I mporta primeiro esclarecer o que é exatamente um “ataque cardíaco”. Estamos a falar de um enfarte agudo do miocárdio, de uma paragem cardiorrespiratória ou de uma morte súbita? Um enfarte agudo do miocárdio é uma obstrução abrupta de um pequeno vaso no coração, artéria coronária, perturbando a oxigenação deste órgão. Caso não seja resolvida, esta obstrução pode comprometer o funcionamento do mesmo e levar a uma paragem cardiorrespiratória – daí muitas vezes estes conceitos surgirem interligados.
O principal mecanismo que desencadeia o enfarte agudo do miocárdio é a acumulação de gorduras nas coronárias por excesso de colesterol em circulação no sangue. Este excesso de colesterol, chamado “dislipidemia”, tem uma origem multifatorial, nomeadamente nos hábitos alimentares desadequados ou na falta de exercício físico.

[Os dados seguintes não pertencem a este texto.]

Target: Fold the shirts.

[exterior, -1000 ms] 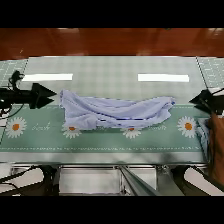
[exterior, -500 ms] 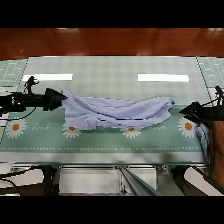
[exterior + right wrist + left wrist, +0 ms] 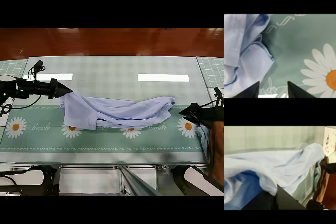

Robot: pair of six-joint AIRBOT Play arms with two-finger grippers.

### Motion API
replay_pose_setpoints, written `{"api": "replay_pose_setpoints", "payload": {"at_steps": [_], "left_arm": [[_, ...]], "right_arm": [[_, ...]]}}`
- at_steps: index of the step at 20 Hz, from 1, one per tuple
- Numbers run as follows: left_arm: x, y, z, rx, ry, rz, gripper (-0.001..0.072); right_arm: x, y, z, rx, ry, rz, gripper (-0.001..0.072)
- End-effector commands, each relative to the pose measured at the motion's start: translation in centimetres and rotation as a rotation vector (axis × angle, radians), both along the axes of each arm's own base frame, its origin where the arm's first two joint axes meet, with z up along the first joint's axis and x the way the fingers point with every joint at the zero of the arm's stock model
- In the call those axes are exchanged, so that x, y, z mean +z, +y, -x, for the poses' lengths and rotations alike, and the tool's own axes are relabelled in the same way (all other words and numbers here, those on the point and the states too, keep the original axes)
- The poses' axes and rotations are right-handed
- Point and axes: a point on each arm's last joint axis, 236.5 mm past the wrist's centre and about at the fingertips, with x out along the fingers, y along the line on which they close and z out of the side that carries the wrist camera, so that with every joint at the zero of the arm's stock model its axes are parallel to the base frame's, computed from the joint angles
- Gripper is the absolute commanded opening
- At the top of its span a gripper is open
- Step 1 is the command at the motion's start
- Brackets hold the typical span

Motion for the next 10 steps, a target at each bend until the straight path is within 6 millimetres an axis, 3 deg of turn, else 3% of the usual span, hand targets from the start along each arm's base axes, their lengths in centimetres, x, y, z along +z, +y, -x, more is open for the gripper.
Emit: {"api": "replay_pose_setpoints", "payload": {"at_steps": [1,8,10], "left_arm": [[0.9,-0.3,0.0,-0.024,-0.006,0.012,0.0019],[0.9,-0.2,0.0,-0.023,-0.005,0.012,0.0019],[0.8,-0.2,0.0,-0.023,-0.004,0.012,0.0019]], "right_arm": [[-0.4,0.9,-1.7,-0.021,-0.033,-0.081,0.0414],[-0.7,-0.1,-5.8,-0.092,-0.078,-0.151,0.0413],[-0.8,1.2,-5.8,-0.045,-0.069,-0.177,0.0412]]}}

No entanto, causas genéticas podem contribuir também para este problema. Neste caso, estamos a falar de pessoas, muitas vezes naturalmente magras, com bons hábitos alimentares e prática adequada de exercício físico, que não conseguem ver reduzidos os seus valores de colesterol total. Em determinados casos, estamos a falar de valores de colesterol total que podem ser superiores a 300 mg/dL. A principal causa desta situação é efetivamente genética. São alterações num conjunto de genes, nomeadamente APOB, LDLR e PCSK9, associados a hipercolesterolemia familiar.

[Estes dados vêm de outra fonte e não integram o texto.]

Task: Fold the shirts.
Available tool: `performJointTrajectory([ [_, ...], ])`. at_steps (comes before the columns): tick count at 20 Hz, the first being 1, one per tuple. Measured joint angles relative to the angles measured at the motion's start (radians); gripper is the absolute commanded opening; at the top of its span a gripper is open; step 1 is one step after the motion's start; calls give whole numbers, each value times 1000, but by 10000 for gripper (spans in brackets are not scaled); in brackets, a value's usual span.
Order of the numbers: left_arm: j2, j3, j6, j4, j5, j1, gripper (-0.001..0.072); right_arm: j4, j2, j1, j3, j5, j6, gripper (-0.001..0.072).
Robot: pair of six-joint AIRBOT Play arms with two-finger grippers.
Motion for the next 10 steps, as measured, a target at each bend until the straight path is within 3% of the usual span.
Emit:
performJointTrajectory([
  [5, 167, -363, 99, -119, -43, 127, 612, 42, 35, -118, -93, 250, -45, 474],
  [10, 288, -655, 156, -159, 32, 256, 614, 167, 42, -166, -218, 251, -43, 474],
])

Esta doença, apesar de ser bastante frequente (está presente em cerca de 1 em cada 500 pessoas), está infelizmente ainda subdiagnosticada em Portugal. O tratamento da dislipidemia hereditária deve ser mais agressivo do que o da dislipidemia multifatorial, com fármacos específicos, por vezes com início ainda na infância. Sem o tratamento adequado, cerca de 50% dos homens com esta doença desenvolvem doença coronária antes dos 50 anos. No sexo feminino o risco é inferior, no entanto ainda assim é relevante: cerca de 30% das mulheres desenvolverão doença coronária antes dos 60 anos.
Mas o enfarte agudo do miocárdio não é a única causa de paragem cardiorrespiratória ou de morte súbita. Cerca de 40% dos casos de morte súbita com causa cardíaca abaixo dos 40 anos têm uma causa genética. Neste grupo de doenças cardíacas hereditárias, encontramos as miocardiopatias, doenças do músculo cardíaco, e as doenças do ritmo cardíaco, vulgarmente conhecidas por arritmias.

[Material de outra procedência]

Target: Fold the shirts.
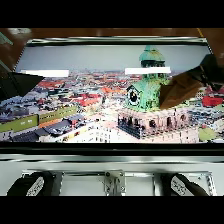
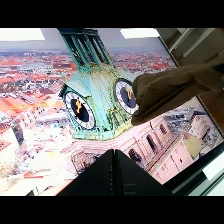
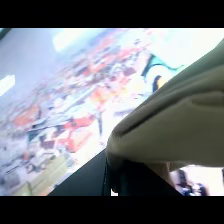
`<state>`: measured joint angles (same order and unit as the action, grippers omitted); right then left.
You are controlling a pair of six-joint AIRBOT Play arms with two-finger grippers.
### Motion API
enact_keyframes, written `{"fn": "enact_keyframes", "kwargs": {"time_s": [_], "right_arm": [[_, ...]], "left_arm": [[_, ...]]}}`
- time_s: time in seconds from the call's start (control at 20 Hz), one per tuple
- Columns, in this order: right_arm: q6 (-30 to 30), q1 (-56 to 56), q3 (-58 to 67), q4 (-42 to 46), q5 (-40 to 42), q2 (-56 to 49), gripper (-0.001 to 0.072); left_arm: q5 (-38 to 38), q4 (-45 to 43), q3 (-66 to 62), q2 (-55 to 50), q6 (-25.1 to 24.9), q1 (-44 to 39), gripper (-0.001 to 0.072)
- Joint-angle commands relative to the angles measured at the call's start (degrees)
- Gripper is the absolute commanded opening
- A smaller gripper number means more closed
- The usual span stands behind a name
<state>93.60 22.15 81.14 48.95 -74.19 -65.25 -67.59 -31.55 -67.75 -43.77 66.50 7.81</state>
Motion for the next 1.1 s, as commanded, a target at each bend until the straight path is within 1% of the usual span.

Existem centenas de genes atualmente associados à predisposição hereditária para a doença cardíaca. Na sua maioria, são doenças de hereditariedade autossómica dominante, o que significa que podem ser transmitidas de pais para filhos, independentemente do sexo, numa probabilidade de 50 por cento.
Atualmente, as análises genéticas tornaram-se ferramentas extremamente potentes no esclarecimento do diagnóstico destas doenças. Com uma pequena amostra de sangue, ou de saliva, podemos analisar centenas de genes de uma vez só, permitindo a identificação de alterações genéticas associadas ao mecanismo exato das doenças.
É a identificação das alterações genéticas que possibilita ao doente um seguimento médico personalizado. Por exemplo, sabemos que algumas alterações em determinados genes estão associadas a um maior risco de ocorrência de episódios arrítmicos e, consequentemente, de um maior risco de paragem cardiorrespiratória.
O desenvolvimento destas ferramentas permitiu-nos disponibilizar a este grupo de pessoas uma medicina de precisão individualizada. É agora possível abordar o risco de morte súbita atempadamente e evitar um desfecho irreversível, por exemplo, graças à colocação de um desfibrilhador implantado como prevenção primária.